■ **What is expected**:
Repeat the records below line by line, exactly, finishing on the line that contains "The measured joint".

═══ Data under study

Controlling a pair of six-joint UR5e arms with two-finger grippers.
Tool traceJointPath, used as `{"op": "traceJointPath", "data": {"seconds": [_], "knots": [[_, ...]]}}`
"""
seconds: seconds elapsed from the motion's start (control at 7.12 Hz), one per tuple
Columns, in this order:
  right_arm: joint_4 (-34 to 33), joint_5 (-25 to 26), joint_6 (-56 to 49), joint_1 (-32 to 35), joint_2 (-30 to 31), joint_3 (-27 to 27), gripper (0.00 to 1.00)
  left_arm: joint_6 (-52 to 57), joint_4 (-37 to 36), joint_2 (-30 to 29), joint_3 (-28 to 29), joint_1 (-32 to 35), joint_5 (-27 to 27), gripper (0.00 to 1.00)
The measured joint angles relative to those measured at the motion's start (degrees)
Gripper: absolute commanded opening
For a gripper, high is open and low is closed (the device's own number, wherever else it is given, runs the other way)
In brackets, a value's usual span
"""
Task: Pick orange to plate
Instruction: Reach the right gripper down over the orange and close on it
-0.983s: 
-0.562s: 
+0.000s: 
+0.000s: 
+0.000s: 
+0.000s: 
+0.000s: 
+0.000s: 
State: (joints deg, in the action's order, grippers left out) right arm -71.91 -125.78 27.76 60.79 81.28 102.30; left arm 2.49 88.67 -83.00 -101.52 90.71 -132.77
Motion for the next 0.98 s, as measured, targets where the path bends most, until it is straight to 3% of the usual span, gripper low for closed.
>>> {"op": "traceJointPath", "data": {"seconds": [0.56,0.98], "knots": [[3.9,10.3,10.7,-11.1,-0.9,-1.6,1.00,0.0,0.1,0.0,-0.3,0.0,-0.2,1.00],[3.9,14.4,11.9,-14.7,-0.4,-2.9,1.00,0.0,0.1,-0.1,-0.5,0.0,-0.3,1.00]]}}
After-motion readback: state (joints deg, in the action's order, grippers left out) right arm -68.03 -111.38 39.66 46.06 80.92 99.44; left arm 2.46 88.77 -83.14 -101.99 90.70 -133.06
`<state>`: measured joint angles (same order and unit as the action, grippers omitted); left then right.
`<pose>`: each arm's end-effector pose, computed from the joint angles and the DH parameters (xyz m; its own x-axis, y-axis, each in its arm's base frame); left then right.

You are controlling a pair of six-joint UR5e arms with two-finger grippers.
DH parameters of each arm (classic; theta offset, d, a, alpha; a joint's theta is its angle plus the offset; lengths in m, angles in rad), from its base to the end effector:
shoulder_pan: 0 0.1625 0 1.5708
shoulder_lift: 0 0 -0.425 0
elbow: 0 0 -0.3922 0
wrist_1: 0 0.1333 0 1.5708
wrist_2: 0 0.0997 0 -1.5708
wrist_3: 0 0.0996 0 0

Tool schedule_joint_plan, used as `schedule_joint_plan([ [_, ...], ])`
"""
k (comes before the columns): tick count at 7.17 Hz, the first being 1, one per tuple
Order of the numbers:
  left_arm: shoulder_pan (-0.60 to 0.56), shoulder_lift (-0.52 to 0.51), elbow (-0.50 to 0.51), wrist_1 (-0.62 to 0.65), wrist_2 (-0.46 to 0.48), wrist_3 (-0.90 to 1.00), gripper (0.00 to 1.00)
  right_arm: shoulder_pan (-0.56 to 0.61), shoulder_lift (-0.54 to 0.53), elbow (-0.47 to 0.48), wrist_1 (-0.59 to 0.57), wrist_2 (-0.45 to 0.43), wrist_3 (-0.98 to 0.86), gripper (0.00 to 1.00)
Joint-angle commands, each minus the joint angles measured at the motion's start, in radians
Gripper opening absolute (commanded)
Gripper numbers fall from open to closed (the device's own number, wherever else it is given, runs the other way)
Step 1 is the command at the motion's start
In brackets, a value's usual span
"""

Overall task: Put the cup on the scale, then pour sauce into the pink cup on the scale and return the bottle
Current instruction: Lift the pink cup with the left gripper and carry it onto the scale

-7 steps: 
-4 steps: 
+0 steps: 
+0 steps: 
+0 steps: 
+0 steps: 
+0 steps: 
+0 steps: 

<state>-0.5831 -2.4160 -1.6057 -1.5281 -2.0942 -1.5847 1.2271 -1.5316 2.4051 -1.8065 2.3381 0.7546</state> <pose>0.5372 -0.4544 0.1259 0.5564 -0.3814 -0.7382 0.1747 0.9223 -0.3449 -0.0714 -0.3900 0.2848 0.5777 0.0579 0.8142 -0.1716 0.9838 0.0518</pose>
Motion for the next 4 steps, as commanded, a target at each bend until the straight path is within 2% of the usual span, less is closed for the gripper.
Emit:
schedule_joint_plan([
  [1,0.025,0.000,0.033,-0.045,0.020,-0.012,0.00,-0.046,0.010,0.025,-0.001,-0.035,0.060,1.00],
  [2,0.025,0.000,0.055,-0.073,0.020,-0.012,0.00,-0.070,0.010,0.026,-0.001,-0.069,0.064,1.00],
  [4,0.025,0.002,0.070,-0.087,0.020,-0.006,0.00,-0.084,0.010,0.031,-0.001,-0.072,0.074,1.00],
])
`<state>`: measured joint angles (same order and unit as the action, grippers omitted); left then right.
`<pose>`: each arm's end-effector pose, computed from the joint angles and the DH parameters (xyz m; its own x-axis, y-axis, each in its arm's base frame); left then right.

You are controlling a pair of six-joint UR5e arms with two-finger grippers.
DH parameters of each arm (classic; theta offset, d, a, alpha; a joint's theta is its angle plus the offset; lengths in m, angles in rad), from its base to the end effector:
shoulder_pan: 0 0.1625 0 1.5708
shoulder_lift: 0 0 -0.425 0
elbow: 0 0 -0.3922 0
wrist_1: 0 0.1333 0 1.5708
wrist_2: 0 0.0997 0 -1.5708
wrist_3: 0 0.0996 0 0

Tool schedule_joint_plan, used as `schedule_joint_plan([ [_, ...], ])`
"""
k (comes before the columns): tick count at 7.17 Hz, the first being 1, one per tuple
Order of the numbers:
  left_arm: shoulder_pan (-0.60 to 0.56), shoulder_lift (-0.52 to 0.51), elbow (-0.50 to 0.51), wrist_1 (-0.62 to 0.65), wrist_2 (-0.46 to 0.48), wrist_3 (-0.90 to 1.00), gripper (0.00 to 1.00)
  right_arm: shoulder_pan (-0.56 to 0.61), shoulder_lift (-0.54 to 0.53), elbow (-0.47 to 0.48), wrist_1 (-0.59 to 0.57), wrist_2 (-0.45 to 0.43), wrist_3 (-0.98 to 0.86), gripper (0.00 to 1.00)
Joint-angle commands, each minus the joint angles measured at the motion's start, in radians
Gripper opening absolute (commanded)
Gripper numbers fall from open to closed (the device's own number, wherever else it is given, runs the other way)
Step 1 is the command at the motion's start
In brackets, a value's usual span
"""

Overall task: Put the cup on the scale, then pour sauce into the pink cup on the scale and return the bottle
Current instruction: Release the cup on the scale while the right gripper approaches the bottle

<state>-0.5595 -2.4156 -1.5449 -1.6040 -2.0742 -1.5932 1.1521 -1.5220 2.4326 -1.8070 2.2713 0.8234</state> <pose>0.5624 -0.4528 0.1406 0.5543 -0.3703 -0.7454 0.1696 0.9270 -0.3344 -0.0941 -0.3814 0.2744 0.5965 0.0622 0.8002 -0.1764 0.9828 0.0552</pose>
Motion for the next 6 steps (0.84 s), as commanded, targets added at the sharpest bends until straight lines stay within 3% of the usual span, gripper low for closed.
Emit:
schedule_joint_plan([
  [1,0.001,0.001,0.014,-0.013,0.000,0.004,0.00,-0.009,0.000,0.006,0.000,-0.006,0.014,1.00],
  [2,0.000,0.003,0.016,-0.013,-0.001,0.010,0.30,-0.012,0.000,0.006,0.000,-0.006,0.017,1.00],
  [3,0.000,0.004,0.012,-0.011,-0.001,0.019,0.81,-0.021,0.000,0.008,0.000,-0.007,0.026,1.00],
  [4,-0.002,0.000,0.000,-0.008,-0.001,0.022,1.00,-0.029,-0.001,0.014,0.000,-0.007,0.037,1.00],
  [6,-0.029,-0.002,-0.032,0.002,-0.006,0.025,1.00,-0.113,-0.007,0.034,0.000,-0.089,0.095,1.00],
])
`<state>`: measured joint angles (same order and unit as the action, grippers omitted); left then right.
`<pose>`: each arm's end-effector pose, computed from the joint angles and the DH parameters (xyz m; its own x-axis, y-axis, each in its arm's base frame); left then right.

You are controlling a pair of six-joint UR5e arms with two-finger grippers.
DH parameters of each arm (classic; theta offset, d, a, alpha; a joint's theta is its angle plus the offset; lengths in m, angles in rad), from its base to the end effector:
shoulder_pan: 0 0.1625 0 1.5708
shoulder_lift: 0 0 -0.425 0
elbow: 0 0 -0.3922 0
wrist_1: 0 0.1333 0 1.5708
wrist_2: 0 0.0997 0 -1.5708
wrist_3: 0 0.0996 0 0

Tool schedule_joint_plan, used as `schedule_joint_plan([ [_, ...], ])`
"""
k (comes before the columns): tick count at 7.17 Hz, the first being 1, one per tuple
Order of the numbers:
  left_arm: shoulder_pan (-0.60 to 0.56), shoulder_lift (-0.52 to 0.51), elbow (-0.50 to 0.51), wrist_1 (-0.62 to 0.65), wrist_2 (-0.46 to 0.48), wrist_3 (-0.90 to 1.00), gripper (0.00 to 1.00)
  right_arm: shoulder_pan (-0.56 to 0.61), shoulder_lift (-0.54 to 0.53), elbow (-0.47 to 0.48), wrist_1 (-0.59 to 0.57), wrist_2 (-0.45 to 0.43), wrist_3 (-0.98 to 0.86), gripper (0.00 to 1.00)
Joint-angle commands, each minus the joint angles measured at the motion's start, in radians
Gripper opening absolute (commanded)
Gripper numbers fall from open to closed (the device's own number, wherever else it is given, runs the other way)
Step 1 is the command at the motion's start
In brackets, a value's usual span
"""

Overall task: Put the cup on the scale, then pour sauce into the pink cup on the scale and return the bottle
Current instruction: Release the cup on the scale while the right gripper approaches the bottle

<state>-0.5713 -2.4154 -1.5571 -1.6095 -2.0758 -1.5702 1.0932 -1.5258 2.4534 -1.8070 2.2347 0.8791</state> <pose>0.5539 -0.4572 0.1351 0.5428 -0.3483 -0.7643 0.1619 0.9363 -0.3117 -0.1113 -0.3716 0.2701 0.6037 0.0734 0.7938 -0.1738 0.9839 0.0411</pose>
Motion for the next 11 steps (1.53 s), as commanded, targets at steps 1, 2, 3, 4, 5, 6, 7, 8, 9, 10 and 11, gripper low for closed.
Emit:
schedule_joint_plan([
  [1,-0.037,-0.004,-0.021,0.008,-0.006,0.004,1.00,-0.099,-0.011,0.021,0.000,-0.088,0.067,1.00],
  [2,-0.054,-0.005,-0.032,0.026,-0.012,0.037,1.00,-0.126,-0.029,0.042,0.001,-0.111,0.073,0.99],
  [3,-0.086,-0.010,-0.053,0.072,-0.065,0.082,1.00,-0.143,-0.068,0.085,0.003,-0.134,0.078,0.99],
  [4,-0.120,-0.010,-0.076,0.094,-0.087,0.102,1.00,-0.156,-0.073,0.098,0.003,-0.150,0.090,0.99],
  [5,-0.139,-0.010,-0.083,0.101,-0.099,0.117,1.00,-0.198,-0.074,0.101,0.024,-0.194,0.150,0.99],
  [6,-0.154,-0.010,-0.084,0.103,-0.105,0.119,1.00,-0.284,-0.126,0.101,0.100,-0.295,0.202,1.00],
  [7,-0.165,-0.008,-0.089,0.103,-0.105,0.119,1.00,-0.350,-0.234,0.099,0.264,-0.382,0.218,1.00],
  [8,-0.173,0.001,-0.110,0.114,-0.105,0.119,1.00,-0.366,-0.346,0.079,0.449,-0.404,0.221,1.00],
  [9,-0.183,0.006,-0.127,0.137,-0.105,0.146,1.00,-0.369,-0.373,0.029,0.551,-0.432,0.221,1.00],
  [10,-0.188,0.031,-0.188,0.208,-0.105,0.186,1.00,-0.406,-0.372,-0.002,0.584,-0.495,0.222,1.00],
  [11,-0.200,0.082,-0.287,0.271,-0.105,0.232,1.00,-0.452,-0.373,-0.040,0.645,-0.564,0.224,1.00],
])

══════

■ **Expected answer**:
Controlling a pair of six-joint UR5e arms with two-finger grippers.
Tool traceJointPath, used as `{"op": "traceJointPath", "data": {"seconds": [_], "knots": [[_, ...]]}}`
"""
seconds: seconds elapsed from the motion's start (control at 7.12 Hz), one per tuple
Columns, in this order:
  right_arm: joint_4 (-34 to 33), joint_5 (-25 to 26), joint_6 (-56 to 49), joint_1 (-32 to 35), joint_2 (-30 to 31), joint_3 (-27 to 27), gripper (0.00 to 1.00)
  left_arm: joint_6 (-52 to 57), joint_4 (-37 to 36), joint_2 (-30 to 29), joint_3 (-28 to 29), joint_1 (-32 to 35), joint_5 (-27 to 27), gripper (0.00 to 1.00)
The measured joint angles relative to those measured at the motion's start (degrees)

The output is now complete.